Testing is the process of executing the code of a software product with the intention of finding defects. But security testing is performed to check whether there is any information leakage in the sense by encrypting the application or using wide range of software’s and hardware's and firewall etc. Security testing, which aims to eliminate the aspects of systems that do not relate to application functionality but to the confidentiality, integrity, and availability of applications, is commonly referred as nonfunctional requirements testing which is used to determine the quality, security, and resiliency aspects of software, is based on the belief that nonfunctional requirements represent not what software is meant to do, but how the software might do it.
- Authentication: Authentication is the process by which the system validates a user's logon information. A user's name and password are compared to an authorized list, and if the system detects a match, access is granted to the extent specified in the permission list for that user. Basically it is the process of determining whether someone or something is, in fact, who or what it is declared to be. Testing the authentication schema means understanding how the authentication process works and using that information to circumvent the authentication mechanism. Basically, it allows a receiver to have confidence that information it receives originated from a specific known source.
- Authorization: It is the mechanism by which a system determines what level of access a particular authenticated user should have to secure resources controlled by the system. For example, a database management system might be designed so as to provide certain specified individuals with the ability to retrieve information from a database but not the ability to change data stored in the database, while giving other individuals the ability to change data. Determining that a requester is allowed to receive a service or perform an operation.
- Confidentiality: A security measure which protects the disclosure of data or information to parties other than the intended. Confidentiality service protects sensitive information from unauthorized disclosure.

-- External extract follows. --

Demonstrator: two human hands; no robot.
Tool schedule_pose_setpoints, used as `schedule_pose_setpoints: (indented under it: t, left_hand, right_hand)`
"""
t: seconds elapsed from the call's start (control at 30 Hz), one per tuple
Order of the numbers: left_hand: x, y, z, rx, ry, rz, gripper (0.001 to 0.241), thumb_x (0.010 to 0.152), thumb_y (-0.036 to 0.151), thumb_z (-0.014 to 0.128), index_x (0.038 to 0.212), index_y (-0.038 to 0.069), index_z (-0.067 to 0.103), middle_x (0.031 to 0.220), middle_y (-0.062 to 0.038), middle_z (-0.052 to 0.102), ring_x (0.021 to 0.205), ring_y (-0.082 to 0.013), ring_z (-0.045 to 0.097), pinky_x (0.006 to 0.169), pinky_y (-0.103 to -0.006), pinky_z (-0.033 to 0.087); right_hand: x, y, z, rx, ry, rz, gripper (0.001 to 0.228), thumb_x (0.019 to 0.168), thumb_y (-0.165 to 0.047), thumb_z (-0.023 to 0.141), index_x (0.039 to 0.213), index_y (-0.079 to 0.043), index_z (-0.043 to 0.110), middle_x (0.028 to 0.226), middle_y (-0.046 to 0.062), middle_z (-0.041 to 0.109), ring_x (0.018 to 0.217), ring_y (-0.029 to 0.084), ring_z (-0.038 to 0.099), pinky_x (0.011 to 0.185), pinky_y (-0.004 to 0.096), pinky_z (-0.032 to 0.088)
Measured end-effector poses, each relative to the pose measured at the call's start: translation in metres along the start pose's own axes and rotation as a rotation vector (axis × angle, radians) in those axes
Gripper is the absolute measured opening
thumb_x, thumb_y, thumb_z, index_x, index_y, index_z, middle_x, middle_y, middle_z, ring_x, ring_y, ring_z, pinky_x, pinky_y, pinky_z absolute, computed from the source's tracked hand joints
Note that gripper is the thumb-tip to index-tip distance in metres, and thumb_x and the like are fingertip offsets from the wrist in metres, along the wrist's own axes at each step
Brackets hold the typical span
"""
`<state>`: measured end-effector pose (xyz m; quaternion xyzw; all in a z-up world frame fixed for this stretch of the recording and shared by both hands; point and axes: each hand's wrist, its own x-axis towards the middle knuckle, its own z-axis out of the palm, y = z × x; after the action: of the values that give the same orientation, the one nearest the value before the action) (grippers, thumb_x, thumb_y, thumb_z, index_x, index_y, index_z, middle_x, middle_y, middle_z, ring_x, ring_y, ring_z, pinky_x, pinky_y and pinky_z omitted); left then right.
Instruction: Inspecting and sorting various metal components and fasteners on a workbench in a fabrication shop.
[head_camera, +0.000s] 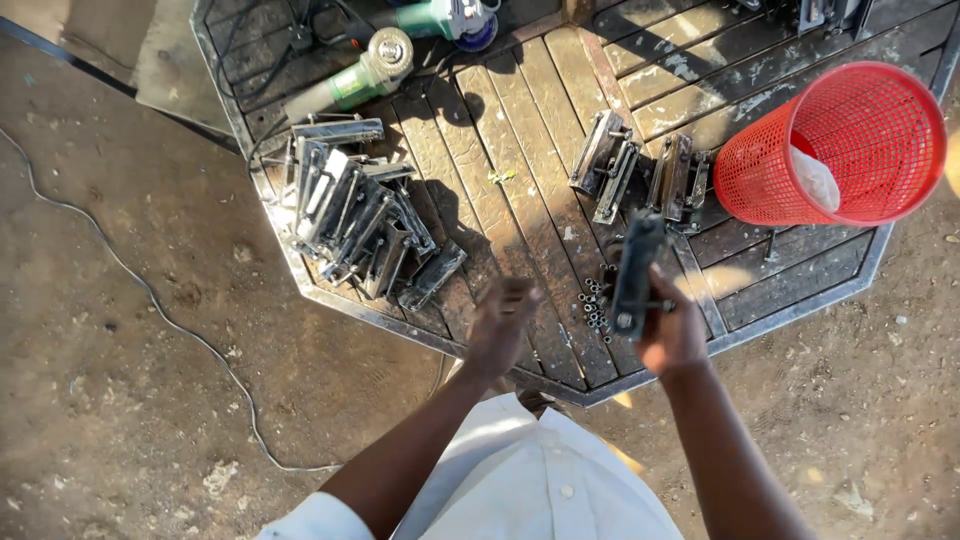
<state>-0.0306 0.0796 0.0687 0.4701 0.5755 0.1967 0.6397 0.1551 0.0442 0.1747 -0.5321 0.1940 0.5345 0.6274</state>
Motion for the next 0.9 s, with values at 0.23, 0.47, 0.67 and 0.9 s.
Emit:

- Integrity: Whether the intended receiver receives the information or data which is not altered in transmission. Integrity schemes often use some of the same underlying technologies as confidentiality schemes, but they usually involve adding additional information to a communication to form the basis of an algorithmic check rather than the encoding all of the communication.
- Non-repudiation: The non-repudiation service can be viewed as an extension to the identification and authentication service.
- Availability: It confirms whether the information is confirmed or not for an authorized user. Assuring information and communications services will be ready for use when expected.
Testing which confirms that the program can access to authorized personnel and that the authorized personnel can access the functions available to their security level. Security testing is testing how well the system is protected against unauthorized internal or external access, or willful damage. Security testing is a process to determine that an information system protects data and maintains functionality as intended.